No entanto, o que aconteceu, na verdade, ficou muito além das melhores expectativas do analista mais otimista que se possa conhecer. Superou, em muito, a mais fértil das imaginações. O responsável por essa mudança, como ademais, por todas as outras que vêm acontecendo na superpotência oriental, foi ele, Mikhail Gorbachev, o líder mais polêmico, e respeitado, da atualidade.

O dirigente não se ateve ao seu discurso inicial, vigoroso e enfático, repleto de novas propostas, feito na abertura dos trabalhos, como faziam seus truculentos antecessores. Estimulou, e participou, de acalorados debates com delegados contrários às suas idéias, tentando convencer os recalcitrantes, e não, como antes, exigindo unanimidade a poder de ameaças.

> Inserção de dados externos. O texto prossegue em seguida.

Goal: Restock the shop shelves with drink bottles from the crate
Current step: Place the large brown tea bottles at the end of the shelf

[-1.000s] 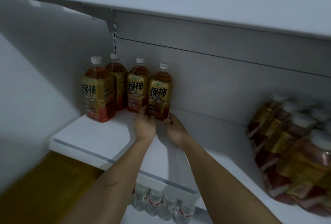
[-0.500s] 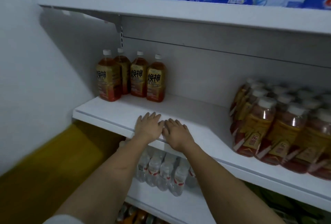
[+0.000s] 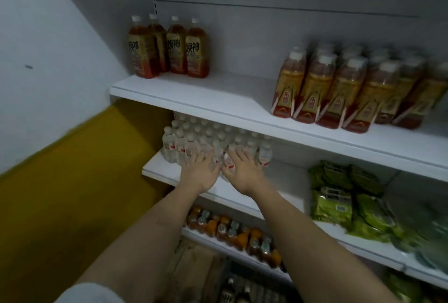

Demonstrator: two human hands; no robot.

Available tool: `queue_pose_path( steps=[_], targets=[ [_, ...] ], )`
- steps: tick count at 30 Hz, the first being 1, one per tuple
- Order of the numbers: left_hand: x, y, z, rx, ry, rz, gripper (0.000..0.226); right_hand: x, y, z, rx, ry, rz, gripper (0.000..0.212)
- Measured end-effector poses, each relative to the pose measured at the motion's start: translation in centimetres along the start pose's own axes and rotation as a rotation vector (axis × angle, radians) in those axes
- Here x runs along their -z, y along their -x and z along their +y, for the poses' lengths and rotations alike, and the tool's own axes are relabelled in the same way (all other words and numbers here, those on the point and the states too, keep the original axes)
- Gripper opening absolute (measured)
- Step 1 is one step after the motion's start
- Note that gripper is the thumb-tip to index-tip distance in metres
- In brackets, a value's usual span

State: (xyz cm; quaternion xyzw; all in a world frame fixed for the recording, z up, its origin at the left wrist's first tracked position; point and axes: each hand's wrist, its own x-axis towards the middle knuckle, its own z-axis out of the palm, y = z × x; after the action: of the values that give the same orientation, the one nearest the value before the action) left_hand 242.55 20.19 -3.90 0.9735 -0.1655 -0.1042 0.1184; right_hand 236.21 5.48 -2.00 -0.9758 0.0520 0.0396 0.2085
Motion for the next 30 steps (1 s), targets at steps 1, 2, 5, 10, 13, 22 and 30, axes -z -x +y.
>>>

Parecia mais um deputado ocidental do que um líder soviético. Disse, para que todos ouvissem, que a população, finalmente, estava “aprendendo a dizer a verdade”. Desmistificou as lideranças anteriores, que viviam tapeando o povo e que, com isso, levaram o país a um impasse.

Se as reformas que Gorbachev propôs vão, ou não, dar certo, é uma outra conversa. Apenas o tempo poderá dizer. Mas estava evidente demais para qualquer observador atento, mesmo que à distância de milhares de quilômetros da União Soviética, que o seu sistema estava emperrado, caduco, ineficiente e, sobretudo, caracterizado pela falsidade e pela corrupção.

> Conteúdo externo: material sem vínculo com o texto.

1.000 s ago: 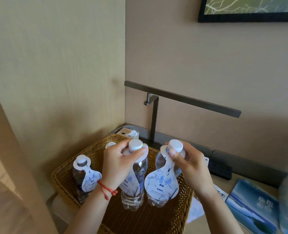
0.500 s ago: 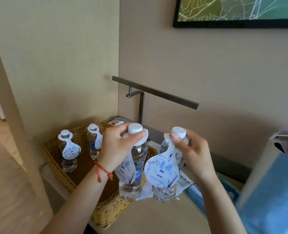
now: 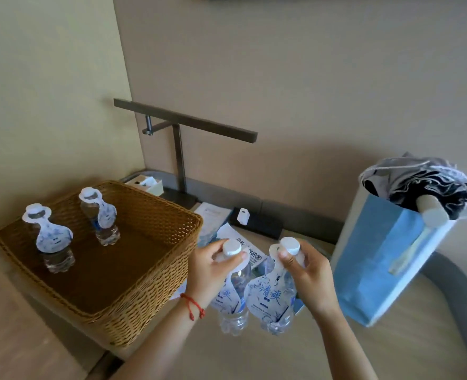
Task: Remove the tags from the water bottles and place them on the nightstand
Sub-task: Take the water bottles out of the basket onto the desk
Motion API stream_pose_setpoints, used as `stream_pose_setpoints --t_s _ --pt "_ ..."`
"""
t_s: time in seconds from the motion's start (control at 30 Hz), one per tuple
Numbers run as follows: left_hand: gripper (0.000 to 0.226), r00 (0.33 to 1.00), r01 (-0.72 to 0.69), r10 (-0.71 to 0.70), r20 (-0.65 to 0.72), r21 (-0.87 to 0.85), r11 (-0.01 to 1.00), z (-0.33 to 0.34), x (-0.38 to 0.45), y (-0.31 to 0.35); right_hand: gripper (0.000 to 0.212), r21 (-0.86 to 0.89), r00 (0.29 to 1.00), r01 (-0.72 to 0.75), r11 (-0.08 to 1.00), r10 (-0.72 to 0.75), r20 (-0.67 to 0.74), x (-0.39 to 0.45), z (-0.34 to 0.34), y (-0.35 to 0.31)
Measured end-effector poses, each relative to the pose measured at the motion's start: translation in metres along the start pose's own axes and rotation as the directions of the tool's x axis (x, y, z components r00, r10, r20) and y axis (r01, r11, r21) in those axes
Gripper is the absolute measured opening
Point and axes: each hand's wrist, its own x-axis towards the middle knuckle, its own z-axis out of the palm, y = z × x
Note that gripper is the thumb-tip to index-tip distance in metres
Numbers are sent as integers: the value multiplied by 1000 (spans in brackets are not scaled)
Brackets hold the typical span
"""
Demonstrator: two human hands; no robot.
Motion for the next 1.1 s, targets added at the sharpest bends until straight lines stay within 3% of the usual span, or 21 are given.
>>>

Todo o cidadão desse país sabia disso, embora fingisse não saber. A burocracia incompetente e burra sempre foi, inclusive, motivo de anedotas para os russos. Contadas, é claro, somente nos círculos de confiança, para que quem aas contava não tivesse que dar explicações para a onipresente KGB, com seus métodos medievais e que, pelo visto, ainda acredita estar acima do bem e do mal.

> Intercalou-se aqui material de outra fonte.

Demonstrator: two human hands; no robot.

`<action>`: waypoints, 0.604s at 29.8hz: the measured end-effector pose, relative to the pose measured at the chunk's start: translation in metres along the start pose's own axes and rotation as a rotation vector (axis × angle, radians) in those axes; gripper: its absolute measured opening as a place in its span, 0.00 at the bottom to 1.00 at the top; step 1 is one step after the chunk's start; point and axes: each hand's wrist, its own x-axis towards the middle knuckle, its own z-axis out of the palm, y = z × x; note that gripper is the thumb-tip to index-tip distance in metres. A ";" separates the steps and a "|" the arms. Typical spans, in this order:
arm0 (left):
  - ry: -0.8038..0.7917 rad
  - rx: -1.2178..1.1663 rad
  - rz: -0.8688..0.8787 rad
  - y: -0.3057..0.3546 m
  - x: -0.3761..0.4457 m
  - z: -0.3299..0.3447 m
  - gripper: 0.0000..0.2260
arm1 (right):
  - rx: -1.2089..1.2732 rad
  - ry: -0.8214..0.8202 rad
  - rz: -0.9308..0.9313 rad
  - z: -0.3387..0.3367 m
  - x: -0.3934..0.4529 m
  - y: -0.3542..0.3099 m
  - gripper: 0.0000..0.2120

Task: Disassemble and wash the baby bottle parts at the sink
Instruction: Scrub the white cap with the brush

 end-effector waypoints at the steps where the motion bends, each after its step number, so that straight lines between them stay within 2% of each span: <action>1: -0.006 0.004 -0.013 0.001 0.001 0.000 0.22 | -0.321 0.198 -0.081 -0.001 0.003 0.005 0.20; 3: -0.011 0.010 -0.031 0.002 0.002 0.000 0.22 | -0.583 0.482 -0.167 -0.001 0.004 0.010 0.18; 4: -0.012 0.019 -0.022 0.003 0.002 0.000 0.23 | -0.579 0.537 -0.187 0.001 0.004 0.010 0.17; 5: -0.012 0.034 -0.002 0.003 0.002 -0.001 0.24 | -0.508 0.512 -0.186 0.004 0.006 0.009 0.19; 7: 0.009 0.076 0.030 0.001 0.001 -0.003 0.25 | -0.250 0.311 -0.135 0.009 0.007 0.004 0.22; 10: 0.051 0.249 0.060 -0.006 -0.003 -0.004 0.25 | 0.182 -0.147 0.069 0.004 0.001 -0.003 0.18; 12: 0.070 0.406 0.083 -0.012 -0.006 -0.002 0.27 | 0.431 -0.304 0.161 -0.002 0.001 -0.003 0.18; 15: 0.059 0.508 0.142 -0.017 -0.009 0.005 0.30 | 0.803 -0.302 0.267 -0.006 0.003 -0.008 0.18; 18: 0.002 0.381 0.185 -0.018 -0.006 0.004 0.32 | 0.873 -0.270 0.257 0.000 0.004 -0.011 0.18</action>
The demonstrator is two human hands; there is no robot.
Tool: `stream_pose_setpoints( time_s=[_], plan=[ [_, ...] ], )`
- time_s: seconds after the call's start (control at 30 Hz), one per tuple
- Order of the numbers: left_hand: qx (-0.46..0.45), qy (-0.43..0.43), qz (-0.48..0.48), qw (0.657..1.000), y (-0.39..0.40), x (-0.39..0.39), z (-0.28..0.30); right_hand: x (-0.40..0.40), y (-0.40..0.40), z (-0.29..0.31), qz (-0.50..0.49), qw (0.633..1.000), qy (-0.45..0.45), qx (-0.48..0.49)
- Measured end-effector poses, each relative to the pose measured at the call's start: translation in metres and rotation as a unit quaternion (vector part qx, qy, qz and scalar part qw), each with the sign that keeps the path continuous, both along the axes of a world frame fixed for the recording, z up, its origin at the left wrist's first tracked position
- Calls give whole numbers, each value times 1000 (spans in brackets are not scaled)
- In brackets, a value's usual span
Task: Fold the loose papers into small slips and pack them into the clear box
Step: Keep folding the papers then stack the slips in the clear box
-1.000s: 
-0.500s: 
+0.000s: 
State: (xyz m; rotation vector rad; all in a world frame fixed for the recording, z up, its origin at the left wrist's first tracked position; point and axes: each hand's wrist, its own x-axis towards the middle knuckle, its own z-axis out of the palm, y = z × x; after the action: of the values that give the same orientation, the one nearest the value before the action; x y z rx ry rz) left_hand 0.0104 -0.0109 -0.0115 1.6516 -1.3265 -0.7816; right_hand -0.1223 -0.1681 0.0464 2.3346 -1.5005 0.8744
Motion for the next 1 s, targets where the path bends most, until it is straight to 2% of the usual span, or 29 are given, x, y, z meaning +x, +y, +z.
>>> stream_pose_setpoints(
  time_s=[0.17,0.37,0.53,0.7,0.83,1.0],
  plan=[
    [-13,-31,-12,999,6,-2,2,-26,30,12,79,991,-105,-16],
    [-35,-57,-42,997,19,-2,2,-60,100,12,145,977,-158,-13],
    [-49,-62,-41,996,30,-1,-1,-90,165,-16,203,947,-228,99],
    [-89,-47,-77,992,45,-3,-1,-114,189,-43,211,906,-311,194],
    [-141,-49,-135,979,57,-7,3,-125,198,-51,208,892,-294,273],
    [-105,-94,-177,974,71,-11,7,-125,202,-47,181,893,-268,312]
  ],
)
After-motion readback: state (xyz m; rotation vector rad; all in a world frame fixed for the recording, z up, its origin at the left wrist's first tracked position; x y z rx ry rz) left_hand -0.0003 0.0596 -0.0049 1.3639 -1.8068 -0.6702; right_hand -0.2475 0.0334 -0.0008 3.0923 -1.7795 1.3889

É claro que a Perestroika e a sua irmã-gêmea, a glasnost, (que significa abertura, transparência, limpidez), não podem ser implantadas em uma sociedade caracterizada pelo imobilismo, da noite para o dia. Por isso, Gorbachev advertiu os apressados demais, deixando implícito que a pressa é inimiga da perfeição, o que, embora óbvio, não é claro para todos. Há, afinal, gente de todo o tipo. E alienados não faltam. Mas o primeiro passo foi dado. Resta esperar, somente, que a longa caminhada não se restri9nja, apenas, a ele.

(Artigo publicado na página 11, Internacional, do Correio Popular, em 2 de julho de 1988).